CMSC 27100 — Lecture 10

The notes for this course began from a series originally written by Tim Ng, with extensions by David Cash and Robert Rand. I have modified them to follow our course.

Introduction to Graph Theory

Our last major topic in CMSC 27100 is graph theory. By graphs, we mean mathematical objects that consist of nodes connected by edges; You can scroll down to see some visualizations of graphs. Note that these graphs have nothing to do with the graphs you saw in calculus: It is a just a collision of names.

It is hard to overstate how important graph theory is to so many varied disciplines. As a computer scientist you will use graphs to model all sorts of abstract relationships in data structures, and use graphs as intermediate tools in solving algorithmic problems. In order to give some examples, let's fix the definition of a graph.

A graph $G = (V,E)$ is a pair of sets with $V$ finite, and every element of $E$ a subset of $V$ of size $2$. We refer to the elements of $V$ as the vertices of $G$ and the elements of $E$ as the edges of $G$. When $e=\{u,v\}$ is an edge, we will usually write $e=uv$ instead of $\{u,v\}$. We define the empty graph to be $G= (\emptyset,\emptyset)$.

This definition is presented for technical precision. In practice, graphs and statements about them are quite intuitive, and we won't appeal to the precise definition that often. Here is a visualization of a graph:

This graph is called "the" Petersen graph (there are actually many such graphs represented by this picture; we'll discuss why we refer to it as "the" Petersen graph anyway). The Petersen graph is a particularly interesting graph, not just because it looks neat, but because it happens to be a common counterexample for many results in graph theory.

Graphs can represent relatively obvious relationships, like friendships in social networks and how computers are connected. In machine learning, graphs are used to describe how a neural network is structured. One of my favorite applications is to compilers: To decide how to store variables in registers, compilers create graphs where the variables are nodes and edges indicate that two variables are "live" at the same time (and thus can't be put into the same register).

A few comments about Definition 10.1 are in order. The objects defined here are called finite simple undirected graphs in other contexts.

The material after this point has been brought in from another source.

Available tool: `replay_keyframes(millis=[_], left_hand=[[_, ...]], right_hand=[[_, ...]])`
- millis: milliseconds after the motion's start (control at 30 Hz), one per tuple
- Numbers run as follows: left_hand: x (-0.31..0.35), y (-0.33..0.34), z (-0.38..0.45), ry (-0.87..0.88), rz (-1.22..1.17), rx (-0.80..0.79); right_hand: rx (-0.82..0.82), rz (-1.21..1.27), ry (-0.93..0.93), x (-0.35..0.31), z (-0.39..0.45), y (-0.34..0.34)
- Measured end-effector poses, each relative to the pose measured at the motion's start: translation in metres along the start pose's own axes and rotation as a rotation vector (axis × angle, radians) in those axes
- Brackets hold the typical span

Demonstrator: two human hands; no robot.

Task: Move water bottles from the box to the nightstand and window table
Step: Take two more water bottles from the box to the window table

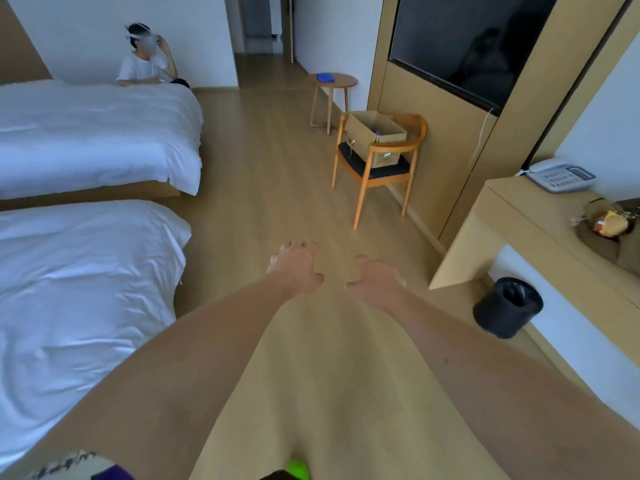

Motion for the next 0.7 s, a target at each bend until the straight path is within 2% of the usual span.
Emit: replay_keyframes(millis=[167, 367, 567, 700], left_hand=[[-0.040, -0.036, 0.095, -0.027, -0.015, 0.014], [-0.070, -0.039, 0.207, -0.057, 0.012, -0.028], [-0.077, -0.039, 0.349, -0.073, 0.001, 0.010], [-0.068, -0.040, 0.442, -0.108, -0.007, -0.014]], right_hand=[[0.010, 0.049, -0.003, -0.044, 0.093, -0.020], [-0.019, 0.098, 0.021, -0.056, 0.212, -0.031], [-0.015, 0.149, -0.026, -0.054, 0.361, -0.062], [-0.068, 0.167, -0.056, -0.048, 0.450, -0.089]])
Point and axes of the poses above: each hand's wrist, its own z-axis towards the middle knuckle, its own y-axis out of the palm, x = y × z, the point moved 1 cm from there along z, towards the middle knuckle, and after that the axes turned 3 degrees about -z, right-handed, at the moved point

  1. They are finite because we require that $V$ is finite. In other contexts $V$ is allowed to be infinite.
  2. They are simple because we disallow self-loops (i.e. edges of form the $e=vv$) and we do not allow "multiple edges" in a graph. Self loops are disallowed because we define edges to subsets of size exactly 2. Multiple edges are disallowed because $E$ is a set and can contain an edge $e$ at most once (by our definition of a set).
  3. They are undirected because within an edge $e=\{u,v\}$ there is no notion of "direction". In the graph above this is represented by the fact that we just drew lines with out arrow tips. A directed graph, which we don't have time to cover in detail, has directed edges, which are ordered pairs $e=(u,v)$. Diagrams for directed graphs have arrows to indicate the direction of the edge.

All graphs in this class will obey our definition. It is good practice for authors to clarify which flavor of graph they allow - conventions vary!

Graph theory has a lot of definitions and terminology, but it is mostly intuitive, easy to remember, and even charming.

Two vertices $u$ and $v$ of a graph $G$ are adjacent or are neighbors if $uv\in E$. We say the edge $e$ is incident to $u$ if $u\in e$. If $e=uv$ is an edge, we refer to $u$ and $v$ as the ends or endpoints of $e$.

The neighbourhood of a vertex $v$, denoted $N(v)$, is the set of neighbors of $v$. In symbols, this is \[ N(v) = \{u \in V \mid uv \in E\}. \] The neighborhood of a set of vertices $A \subseteq V$ is defined to be \[ N(A) = \bigcup_{v \in A} N(v)\setminus A. \] That is, $N(A)$ consists of all vertices that are adjacent to some vertex in $A$, but not in $A$ themselves.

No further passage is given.